▶ _Exercise_: When the line containing "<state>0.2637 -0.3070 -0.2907" is found in the data below, copy it and each line after it through the line containing "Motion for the", exactly and with no others.

** Given data follows **

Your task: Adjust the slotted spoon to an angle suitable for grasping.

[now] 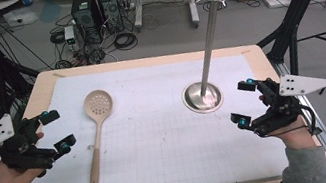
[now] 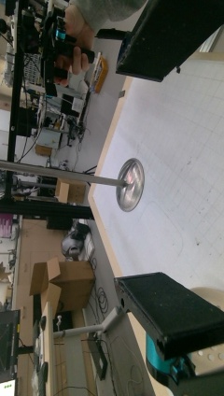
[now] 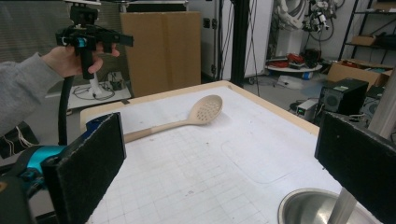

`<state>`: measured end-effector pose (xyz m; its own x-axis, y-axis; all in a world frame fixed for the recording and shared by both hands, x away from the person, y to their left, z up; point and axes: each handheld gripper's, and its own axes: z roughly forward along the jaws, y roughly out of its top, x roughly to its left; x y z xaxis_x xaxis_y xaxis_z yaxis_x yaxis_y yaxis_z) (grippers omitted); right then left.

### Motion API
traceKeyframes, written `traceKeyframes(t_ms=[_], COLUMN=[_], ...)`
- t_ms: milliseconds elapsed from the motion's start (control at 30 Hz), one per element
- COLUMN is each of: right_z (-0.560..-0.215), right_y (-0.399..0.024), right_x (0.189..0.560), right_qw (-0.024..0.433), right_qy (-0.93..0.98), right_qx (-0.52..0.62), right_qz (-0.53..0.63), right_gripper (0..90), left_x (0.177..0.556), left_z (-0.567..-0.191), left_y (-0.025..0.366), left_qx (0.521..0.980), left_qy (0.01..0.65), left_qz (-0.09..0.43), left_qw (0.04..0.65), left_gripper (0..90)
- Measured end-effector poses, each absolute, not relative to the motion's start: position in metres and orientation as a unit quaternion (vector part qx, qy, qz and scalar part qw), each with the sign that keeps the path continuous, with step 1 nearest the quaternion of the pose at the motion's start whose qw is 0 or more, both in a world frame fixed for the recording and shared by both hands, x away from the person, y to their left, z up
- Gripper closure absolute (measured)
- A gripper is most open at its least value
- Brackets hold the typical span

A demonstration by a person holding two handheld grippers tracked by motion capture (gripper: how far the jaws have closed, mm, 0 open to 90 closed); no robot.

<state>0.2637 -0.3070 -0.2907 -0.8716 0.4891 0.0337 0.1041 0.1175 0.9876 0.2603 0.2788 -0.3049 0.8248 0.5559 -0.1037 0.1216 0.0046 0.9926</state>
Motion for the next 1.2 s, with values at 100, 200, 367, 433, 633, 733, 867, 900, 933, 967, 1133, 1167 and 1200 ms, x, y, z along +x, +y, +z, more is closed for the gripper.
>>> traceKeyframes(t_ms=[100,200,367,433,633,733,867,900,933,967,1133,1167,1200], right_z=[-0.292,-0.293,-0.293,-0.293,-0.294,-0.294,-0.294,-0.294,-0.295,-0.295,-0.296,-0.297,-0.299], right_y=[-0.307,-0.308,-0.307,-0.307,-0.308,-0.305,-0.302,-0.302,-0.3,-0.3,-0.299,-0.3,-0.3], right_x=[0.264,0.264,0.263,0.262,0.261,0.261,0.262,0.262,0.262,0.262,0.263,0.264,0.264], right_qw=[0.152,0.149,0.151,0.148,0.14,0.14,0.14,0.14,0.139,0.136,0.137,0.132,0.12], right_qy=[0.731,0.732,0.734,0.735,0.736,0.74,0.745,0.745,0.747,0.75,0.753,0.754,0.76], right_qx=[0.203,0.196,0.19,0.192,0.183,0.18,0.171,0.171,0.17,0.17,0.17,0.171,0.17], right_qz=[0.634,0.636,0.635,0.634,0.637,0.633,0.63,0.63,0.628,0.625,0.621,0.621,0.615], right_gripper=[0.6,0.6,0.6,0.6,0.6,0.6,0.6,0.6,0.6,0.6,0.6,0.6,0.6], left_x=[0.26,0.26,0.265,0.266,0.267,0.269,0.272,0.272,0.274,0.274,0.279,0.279,0.28], left_z=[-0.305,-0.307,-0.315,-0.317,-0.323,-0.328,-0.336,-0.336,-0.34,-0.34,-0.35,-0.352,-0.354], left_y=[0.279,0.278,0.274,0.273,0.272,0.273,0.275,0.275,0.274,0.274,0.27,0.268,0.268], left_qx=[0.685,0.684,0.682,0.683,0.688,0.69,0.692,0.692,0.697,0.697,0.714,0.718,0.723], left_qy=[0.248,0.252,0.265,0.263,0.274,0.283,0.296,0.296,0.298,0.298,0.307,0.307,0.305], left_qz=[0.165,0.171,0.201,0.209,0.209,0.205,0.206,0.206,0.204,0.204,0.188,0.189,0.189], left_qw=[0.665,0.663,0.652,0.649,0.639,0.634,0.625,0.625,0.619,0.619,0.601,0.596,0.59], left_gripper=[1.7,1.8,1.7,1.8,7.3,14.0,25.8,28.7,30.2,32.0,43.0,43.0,46.8])
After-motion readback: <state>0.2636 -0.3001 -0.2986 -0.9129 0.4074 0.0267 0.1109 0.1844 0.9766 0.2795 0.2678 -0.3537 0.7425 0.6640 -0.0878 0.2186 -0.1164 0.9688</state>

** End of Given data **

▶ _Finished task_:
<state>0.2637 -0.3070 -0.2907 -0.8716 0.4891 0.0337 0.1041 0.1175 0.9876 0.2603 0.2788 -0.3049 0.8248 0.5559 -0.1037 0.1216 0.0046 0.9926</state>
Motion for the next 1.2 s, with values at 100, 200, 367, 433, 633, 733, 867, 900, 933, 967, 1133, 1167 and 1200 ms, x, y, z along +x, +y, +z, more is closed for the gripper.

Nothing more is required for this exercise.